Warm Bodies is a love story. With Zombies. A movie tale of amor vincit omnia with undead affectations, you could say. A conversation I had today brought this film to mind when someone said …”but zombies don’t have feelings”.

I was thinking (later) that some of the questions and concepts which orbit the concept of the living dead might actually and unwittingly resemble some of the issues concerning artificial intelligence and robotics. In the undead, we find ourselves staring down the double barrel of our own image and form, stripped of personality and everything which by various measures of affectation, emotional supposition or complexity renders a being as recognisably human to us. It is arguably in the removal of the inner depth and subjectivity or “personhood” that a significant proportion of the horror lies. The reflection of ourselves as beings without that subjectivity, personality and depth which we attribute as innate calls into question the existence and truth of those foundational components of our inner life and lived experience.

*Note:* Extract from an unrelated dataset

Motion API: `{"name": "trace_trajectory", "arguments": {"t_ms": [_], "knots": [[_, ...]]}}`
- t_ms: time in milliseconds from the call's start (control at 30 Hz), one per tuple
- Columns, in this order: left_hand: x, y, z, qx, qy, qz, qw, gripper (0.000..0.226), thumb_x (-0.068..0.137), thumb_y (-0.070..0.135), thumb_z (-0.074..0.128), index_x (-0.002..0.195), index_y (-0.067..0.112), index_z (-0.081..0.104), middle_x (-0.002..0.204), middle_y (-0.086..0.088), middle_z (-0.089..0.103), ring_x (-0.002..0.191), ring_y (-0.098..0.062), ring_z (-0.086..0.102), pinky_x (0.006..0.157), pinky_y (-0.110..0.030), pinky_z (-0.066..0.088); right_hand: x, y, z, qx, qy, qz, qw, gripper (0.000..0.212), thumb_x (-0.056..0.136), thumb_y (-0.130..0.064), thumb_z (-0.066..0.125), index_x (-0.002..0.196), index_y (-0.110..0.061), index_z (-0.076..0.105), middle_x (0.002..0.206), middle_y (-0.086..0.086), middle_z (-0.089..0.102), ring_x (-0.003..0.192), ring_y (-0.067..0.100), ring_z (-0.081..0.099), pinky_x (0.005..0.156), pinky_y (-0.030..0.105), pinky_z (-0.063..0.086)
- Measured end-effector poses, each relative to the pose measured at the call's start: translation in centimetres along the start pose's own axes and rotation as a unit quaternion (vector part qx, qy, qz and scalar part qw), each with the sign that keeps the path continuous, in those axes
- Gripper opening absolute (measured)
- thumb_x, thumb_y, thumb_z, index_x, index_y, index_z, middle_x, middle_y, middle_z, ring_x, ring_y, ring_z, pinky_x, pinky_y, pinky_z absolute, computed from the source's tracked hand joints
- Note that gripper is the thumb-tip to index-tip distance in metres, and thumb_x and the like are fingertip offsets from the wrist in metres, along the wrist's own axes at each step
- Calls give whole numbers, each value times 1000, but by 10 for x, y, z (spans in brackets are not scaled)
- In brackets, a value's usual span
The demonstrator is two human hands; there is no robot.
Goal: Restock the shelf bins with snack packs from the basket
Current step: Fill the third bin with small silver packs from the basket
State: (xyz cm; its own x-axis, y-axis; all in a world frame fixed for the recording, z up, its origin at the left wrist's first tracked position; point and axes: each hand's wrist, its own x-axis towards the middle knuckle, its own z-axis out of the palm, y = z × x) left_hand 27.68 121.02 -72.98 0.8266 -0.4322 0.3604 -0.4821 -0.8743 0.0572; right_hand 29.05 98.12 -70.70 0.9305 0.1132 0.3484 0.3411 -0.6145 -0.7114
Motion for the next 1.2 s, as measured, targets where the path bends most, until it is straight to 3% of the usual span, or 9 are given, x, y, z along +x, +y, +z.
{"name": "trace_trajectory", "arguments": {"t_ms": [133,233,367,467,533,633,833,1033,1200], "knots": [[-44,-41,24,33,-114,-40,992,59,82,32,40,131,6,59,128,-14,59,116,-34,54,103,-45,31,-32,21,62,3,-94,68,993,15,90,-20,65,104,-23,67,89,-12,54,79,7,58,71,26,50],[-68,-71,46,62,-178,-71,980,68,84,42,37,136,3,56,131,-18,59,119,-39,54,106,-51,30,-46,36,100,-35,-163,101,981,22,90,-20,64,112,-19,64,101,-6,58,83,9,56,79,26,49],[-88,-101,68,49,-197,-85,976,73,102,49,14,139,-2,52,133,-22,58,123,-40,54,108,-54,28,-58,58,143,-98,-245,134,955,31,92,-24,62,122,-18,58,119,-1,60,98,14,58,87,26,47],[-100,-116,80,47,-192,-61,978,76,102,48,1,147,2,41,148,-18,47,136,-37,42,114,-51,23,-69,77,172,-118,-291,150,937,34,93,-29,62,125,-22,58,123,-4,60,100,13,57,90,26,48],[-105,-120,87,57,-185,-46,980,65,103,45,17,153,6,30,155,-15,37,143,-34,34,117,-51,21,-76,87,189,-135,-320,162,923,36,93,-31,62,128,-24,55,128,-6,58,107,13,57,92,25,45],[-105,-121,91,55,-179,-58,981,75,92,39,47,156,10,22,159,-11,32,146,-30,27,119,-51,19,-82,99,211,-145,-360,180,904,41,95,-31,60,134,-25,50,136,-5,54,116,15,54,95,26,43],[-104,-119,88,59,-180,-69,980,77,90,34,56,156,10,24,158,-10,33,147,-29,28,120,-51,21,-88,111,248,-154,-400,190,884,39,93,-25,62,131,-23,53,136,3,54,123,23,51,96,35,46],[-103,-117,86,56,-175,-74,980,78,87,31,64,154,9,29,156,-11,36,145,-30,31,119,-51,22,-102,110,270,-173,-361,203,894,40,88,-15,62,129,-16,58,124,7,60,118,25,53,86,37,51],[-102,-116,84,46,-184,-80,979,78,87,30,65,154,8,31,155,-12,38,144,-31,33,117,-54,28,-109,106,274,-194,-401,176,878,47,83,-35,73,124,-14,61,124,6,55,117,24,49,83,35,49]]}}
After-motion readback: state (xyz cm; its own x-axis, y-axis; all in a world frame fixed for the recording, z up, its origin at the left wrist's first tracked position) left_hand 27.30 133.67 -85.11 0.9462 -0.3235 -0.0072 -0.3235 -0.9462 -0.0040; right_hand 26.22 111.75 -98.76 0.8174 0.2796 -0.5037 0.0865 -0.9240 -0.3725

With robotics and artificial intelligence, we are also in some ways similarly confronted with overtly mindless non-persons which reflect back to us, perhaps less directly that does the generic zombie model, our own selves. The concept that there could be any kind of intelligence or effective agency without the personality and subjective depth with which we are so familiar – this seems to mirror the kind of horror or at least base discomfort instilled in us by an undead being, stripped of all personality and anything recognisably “human”.

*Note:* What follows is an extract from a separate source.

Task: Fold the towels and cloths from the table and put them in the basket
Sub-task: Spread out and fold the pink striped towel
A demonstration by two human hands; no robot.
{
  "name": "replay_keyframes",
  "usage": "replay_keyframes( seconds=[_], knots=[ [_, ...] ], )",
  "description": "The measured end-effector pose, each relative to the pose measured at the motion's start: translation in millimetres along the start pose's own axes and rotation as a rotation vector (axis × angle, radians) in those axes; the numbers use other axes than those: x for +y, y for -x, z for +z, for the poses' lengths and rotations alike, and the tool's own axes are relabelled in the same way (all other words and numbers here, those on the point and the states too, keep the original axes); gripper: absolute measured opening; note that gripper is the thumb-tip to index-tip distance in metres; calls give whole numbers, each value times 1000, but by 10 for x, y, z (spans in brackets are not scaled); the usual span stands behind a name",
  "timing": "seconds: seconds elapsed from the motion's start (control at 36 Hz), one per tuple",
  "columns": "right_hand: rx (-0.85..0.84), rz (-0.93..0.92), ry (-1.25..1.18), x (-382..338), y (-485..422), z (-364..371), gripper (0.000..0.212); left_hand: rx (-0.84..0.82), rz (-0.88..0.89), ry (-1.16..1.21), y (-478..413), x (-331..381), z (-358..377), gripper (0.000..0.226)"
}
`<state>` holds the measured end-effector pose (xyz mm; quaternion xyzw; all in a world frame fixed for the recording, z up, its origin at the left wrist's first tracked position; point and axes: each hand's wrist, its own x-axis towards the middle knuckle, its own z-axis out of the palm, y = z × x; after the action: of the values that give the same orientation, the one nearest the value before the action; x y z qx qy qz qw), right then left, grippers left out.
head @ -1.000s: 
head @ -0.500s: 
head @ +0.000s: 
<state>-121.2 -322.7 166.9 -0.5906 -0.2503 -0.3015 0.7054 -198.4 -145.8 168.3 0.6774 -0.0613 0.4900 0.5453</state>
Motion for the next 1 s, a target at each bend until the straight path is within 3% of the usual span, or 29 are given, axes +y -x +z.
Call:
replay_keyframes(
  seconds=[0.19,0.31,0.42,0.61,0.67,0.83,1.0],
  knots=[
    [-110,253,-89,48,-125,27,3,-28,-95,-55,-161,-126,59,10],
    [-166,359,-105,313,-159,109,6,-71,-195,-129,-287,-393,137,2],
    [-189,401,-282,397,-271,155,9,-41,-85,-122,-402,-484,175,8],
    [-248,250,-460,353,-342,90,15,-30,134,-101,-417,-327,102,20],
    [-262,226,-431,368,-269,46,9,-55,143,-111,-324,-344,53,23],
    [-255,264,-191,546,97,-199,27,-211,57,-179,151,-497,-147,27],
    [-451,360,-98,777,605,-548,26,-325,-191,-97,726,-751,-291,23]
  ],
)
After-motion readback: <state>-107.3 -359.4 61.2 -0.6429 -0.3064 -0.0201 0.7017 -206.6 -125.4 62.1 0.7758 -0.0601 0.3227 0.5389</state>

Interestingly also, the classic zombie seeks to eat us, to consume us and in many instances to eat our brains, that recognisable seat of conscious awareness. The machine intelligence or robotic presence is a direct reflection and reflexive image of our own minds and technology; it does not so much need to consume us as to assist us to consume our world, to consume each other in commerce and culture. That machines have both come from and come for our knowledge (in many diverse ways) ties this all back into sone indistinct reflective gestalt.

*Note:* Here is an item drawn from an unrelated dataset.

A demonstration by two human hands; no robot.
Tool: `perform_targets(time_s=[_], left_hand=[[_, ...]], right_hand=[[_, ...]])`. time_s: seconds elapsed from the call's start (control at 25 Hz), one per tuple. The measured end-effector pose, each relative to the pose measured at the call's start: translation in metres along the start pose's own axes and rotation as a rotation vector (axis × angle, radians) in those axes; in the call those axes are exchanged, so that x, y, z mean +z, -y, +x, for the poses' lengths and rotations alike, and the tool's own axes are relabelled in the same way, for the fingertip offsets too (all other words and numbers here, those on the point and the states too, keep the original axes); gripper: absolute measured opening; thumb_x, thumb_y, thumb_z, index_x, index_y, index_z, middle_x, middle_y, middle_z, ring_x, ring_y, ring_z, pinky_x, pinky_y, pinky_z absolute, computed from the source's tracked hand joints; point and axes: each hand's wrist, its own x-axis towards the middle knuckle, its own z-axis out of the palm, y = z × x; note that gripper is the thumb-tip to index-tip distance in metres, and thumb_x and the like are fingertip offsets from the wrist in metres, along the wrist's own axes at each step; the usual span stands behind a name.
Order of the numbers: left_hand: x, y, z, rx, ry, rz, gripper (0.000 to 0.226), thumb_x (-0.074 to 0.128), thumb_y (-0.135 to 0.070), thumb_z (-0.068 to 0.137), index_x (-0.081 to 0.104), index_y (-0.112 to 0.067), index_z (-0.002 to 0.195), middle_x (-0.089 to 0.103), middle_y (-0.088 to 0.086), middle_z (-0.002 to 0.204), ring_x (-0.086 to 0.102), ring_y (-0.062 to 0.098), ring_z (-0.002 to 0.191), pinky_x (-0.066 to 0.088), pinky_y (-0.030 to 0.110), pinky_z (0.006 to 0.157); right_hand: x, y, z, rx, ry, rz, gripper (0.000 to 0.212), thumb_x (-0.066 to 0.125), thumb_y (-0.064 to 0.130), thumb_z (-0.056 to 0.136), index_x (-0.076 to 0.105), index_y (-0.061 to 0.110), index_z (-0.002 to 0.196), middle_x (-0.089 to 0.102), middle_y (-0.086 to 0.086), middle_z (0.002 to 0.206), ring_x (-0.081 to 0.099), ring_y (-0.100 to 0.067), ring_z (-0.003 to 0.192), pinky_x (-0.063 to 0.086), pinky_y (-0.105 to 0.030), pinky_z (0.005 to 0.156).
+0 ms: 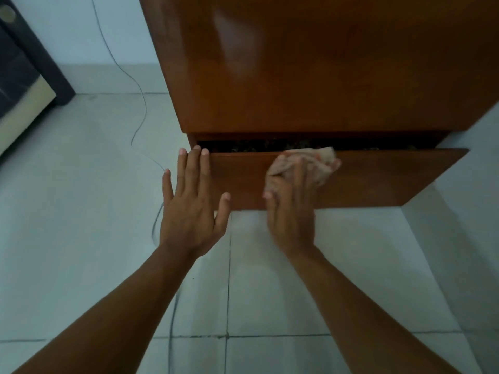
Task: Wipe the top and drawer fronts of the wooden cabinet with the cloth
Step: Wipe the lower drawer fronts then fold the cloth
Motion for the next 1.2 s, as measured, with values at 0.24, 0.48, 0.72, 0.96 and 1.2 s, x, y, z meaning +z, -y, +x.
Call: perform_targets(time_s=[0.24,0.48,0.72,0.96,1.2], left_hand=[[0.005,0.003,0.002,0.017,-0.015,0.043,0.079,0.031,-0.051,0.100,0.007,-0.009,0.163,0.007,0.012,0.171,-0.001,0.028,0.158,0.012,0.063,0.123],[0.006,0.003,0.002,0.022,-0.013,0.059,0.081,0.030,-0.053,0.100,0.005,-0.008,0.162,0.005,0.013,0.171,-0.001,0.030,0.158,0.011,0.064,0.122],[0.006,0.005,0.003,0.041,-0.002,0.073,0.080,0.027,-0.053,0.100,0.006,-0.007,0.162,0.001,0.012,0.171,-0.002,0.030,0.158,0.013,0.065,0.121],[0.013,0.018,0.003,0.089,-0.037,0.055,0.078,0.023,-0.055,0.100,0.008,-0.011,0.163,0.001,0.009,0.171,0.000,0.027,0.158,0.010,0.065,0.122],[0.016,0.011,0.003,0.052,-0.076,0.010,0.080,0.028,-0.054,0.100,0.007,-0.009,0.163,0.004,0.010,0.171,-0.002,0.028,0.158,0.008,0.065,0.122]], right_hand=[[-0.061,-0.097,0.031,0.417,-0.247,0.125,0.069,0.043,0.020,0.108,0.003,-0.005,0.158,0.008,-0.032,0.167,0.024,-0.047,0.153,0.030,-0.041,0.124],[-0.108,-0.144,0.040,0.551,-0.322,0.122,0.067,0.036,0.017,0.106,0.004,-0.003,0.161,0.014,-0.024,0.169,0.026,-0.035,0.155,0.035,-0.045,0.120],[-0.068,-0.014,0.028,0.298,-0.145,0.320,0.055,0.036,0.010,0.102,0.035,0.014,0.157,0.038,-0.010,0.153,0.034,-0.003,0.146,0.015,-0.017,0.126],[0.015,0.046,0.006,-0.333,0.210,-0.114,0.058,0.032,0.015,0.107,0.024,0.027,0.163,0.009,-0.004,0.171,0.006,-0.032,0.159,0.017,-0.053,0.127],[-0.005,-0.049,-0.011,-0.336,0.145,-0.310,0.074,0.056,0.025,0.100,0.019,0.038,0.162,0.016,0.005,0.170,0.022,-0.032,0.152,0.015,-0.053,0.124]])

This is a partial and incomplete thesis. I think that those places where our own identities come into question, where they become both the products and functions of our narratives and technologies – this is a fascinating and fertile field for investigation. What of the zombie love story ? The zombie’s love brings him back into the world of the living, of experience and psychological subjectivity. Should a machine ever fall in love with a person, even in as much as that is only just barely an intelligible statement by current reckoning, we should find ourselves living in strange days indeed.